REQUIRED ACTION: No line before the one containing "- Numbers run" should appear; that line and all lines after it, through the end of the data, are to be set down exactly.

>>>

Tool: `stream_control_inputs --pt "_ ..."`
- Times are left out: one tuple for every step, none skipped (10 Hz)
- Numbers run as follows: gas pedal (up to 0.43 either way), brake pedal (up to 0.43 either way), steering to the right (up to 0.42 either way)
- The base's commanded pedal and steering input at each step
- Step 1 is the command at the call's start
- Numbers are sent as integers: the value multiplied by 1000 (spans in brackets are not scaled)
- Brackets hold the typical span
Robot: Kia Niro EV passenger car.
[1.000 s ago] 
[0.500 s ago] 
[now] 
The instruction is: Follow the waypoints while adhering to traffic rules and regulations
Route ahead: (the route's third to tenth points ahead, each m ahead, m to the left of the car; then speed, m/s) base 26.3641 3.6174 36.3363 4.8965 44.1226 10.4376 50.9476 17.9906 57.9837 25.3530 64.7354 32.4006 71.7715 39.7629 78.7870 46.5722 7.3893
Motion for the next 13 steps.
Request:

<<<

WORKED SOLUTION:
- Numbers run as follows: gas pedal (up to 0.43 either way), brake pedal (up to 0.43 either way), steering to the right (up to 0.42 either way)
- The base's commanded pedal and steering input at each step
- Step 1 is the command at the call's start
- Numbers are sent as integers: the value multiplied by 1000 (spans in brackets are not scaled)
- Brackets hold the typical span
Robot: Kia Niro EV passenger car.
[1.000 s ago] 
[0.500 s ago] 
[now] 
The instruction is: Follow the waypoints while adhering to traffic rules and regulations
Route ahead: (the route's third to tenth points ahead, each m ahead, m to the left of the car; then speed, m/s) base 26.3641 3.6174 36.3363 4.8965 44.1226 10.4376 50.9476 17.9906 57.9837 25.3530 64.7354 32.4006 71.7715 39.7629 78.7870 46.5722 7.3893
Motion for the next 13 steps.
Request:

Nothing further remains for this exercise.